Los Angeles is getting a new kind of political theater: AI-made movie clips turned into campaign fodder. Spencer Pratt’s viral AI ads have lit up social media and forced the city’s failing leadership to defend itself. If you care about the Los Angeles mayoral race, homelessness, or common sense, you should pay attention to how this stunt changed the conversation.
AI Ads Shake Up the Race
The viral clips show Spencer Pratt as a caped hero, a space rebel, and other big-screen types. Filmmaker Charles Curran has said he used AI tools to make many of the pieces, and Pratt reposted them to his accounts. Millions of views later, what started as a flashy gimmick turned into real attention and a story the whole country noticed. Call it Hollywood meets Silicon Valley — and politics got its popcorn.

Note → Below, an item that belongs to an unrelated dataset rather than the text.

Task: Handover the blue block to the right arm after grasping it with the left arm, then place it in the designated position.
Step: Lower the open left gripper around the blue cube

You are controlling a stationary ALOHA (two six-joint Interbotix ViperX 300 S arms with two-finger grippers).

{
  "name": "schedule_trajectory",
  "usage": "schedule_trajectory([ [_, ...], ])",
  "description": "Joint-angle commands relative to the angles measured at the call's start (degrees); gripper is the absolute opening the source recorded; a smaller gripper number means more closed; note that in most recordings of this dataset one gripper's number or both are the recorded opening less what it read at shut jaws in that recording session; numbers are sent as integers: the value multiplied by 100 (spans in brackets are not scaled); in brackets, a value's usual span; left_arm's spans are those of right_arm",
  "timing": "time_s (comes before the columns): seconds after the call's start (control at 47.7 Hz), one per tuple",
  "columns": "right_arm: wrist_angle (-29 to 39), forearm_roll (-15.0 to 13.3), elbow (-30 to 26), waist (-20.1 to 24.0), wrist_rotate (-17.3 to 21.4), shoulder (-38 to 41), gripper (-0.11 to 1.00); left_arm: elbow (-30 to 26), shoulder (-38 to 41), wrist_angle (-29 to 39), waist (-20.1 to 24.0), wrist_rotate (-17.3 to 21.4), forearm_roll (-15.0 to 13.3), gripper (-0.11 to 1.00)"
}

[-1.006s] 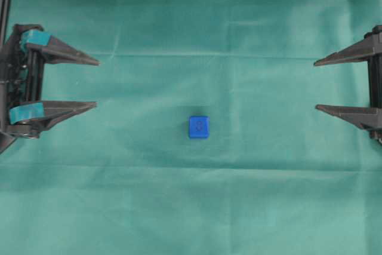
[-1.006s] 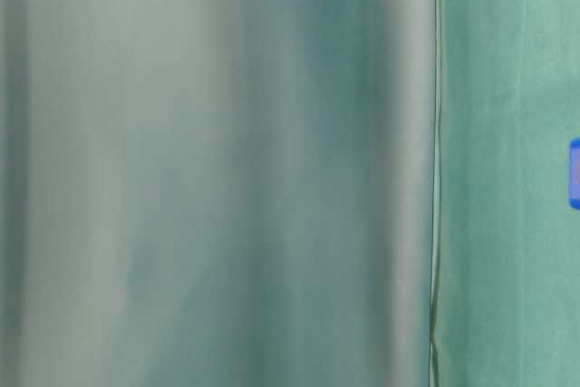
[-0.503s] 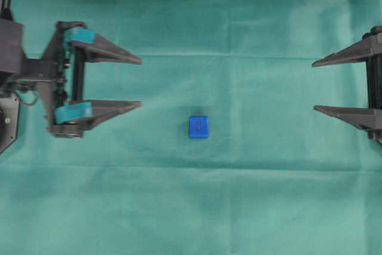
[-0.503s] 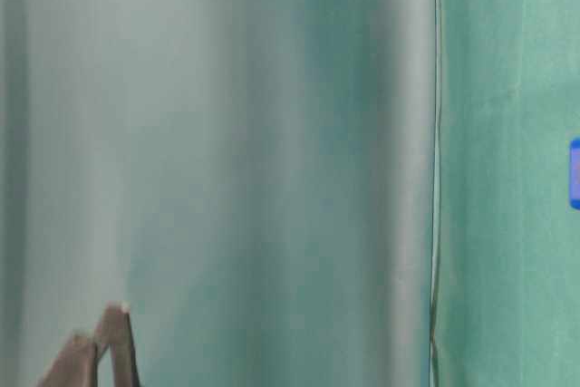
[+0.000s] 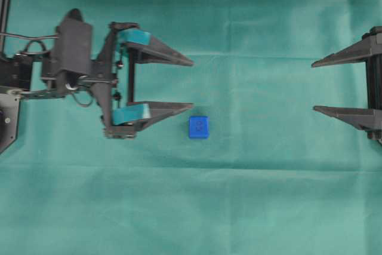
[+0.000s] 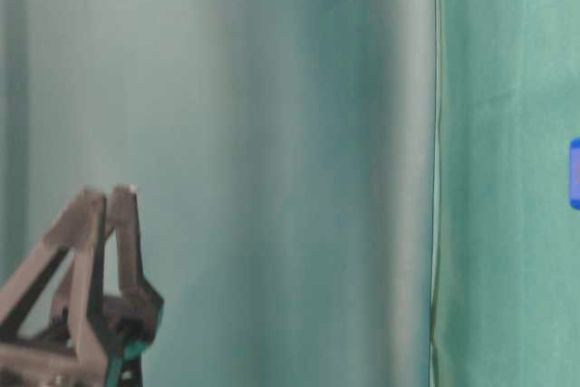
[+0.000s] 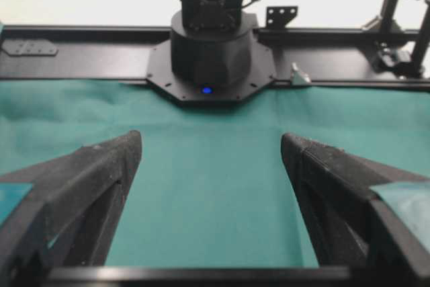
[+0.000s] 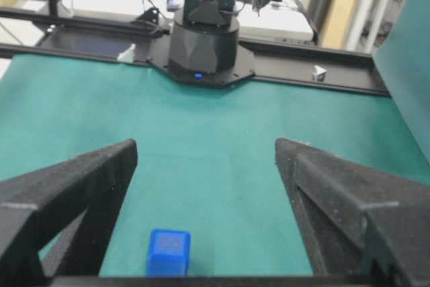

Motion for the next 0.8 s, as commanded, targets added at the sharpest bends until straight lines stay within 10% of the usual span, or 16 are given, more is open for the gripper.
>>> schedule_trajectory([
  [0.0,-44,-9,-132,0,0,35,94,-281,53,53,-9,18,-9,100],
  [0.419,-35,-9,-132,0,0,35,94,-431,158,369,0,-53,-9,100],
  [0.775,-26,-9,-123,0,-9,70,94,-1283,466,2461,0,-114,-9,100],
])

Money, Polls, and Momentum
The buzz has not been just noise. Reported campaign fundraising surged — roughly $2.7 million in a recent filing — and polling shows the Los Angeles mayoral race tightening. President Trump reportedly weighed in with praise, and conservative pundits have amplified Pratt’s momentum. Meanwhile, voters are still living with the city’s real problems: homelessness, rising crime, and streets that don’t feel safe. Fancy videos can grab eyeballs, but they won’t sweep away tents or fix policy failures.
Legal and Ethical Questions
California passed laws to guard against deceptive deepfakes in elections, and Assemblymember Marc Berman and former Assemblymember Wendy Carrillo are watching closely. The controversy is real: when does a “fan-made” clip become campaign material that needs disclosure? That’s a question the courts and regulators may have to answer soon. Conservatives should welcome clarity — voters deserve transparency — but we should also be wary of overbroad rules that let entrenched officials silence novel challengers with legal threats.
What Voters Should Watch
At the end of the day, flashy AI ads are a symptom, not the illness. Voters need to decide who can actually clean up the city, help the homeless, and restore safety to neighborhoods. If the Pratt phenomenon forces Mayor Karen Bass and Councilmember Nithya Raman to defend records they’ve avoided explaining, fine. But don’t be fooled by special effects. Demand policy, results, and full disclosure — and if the next viral ad claims to be a documentary, ask for a credits roll and a funding report.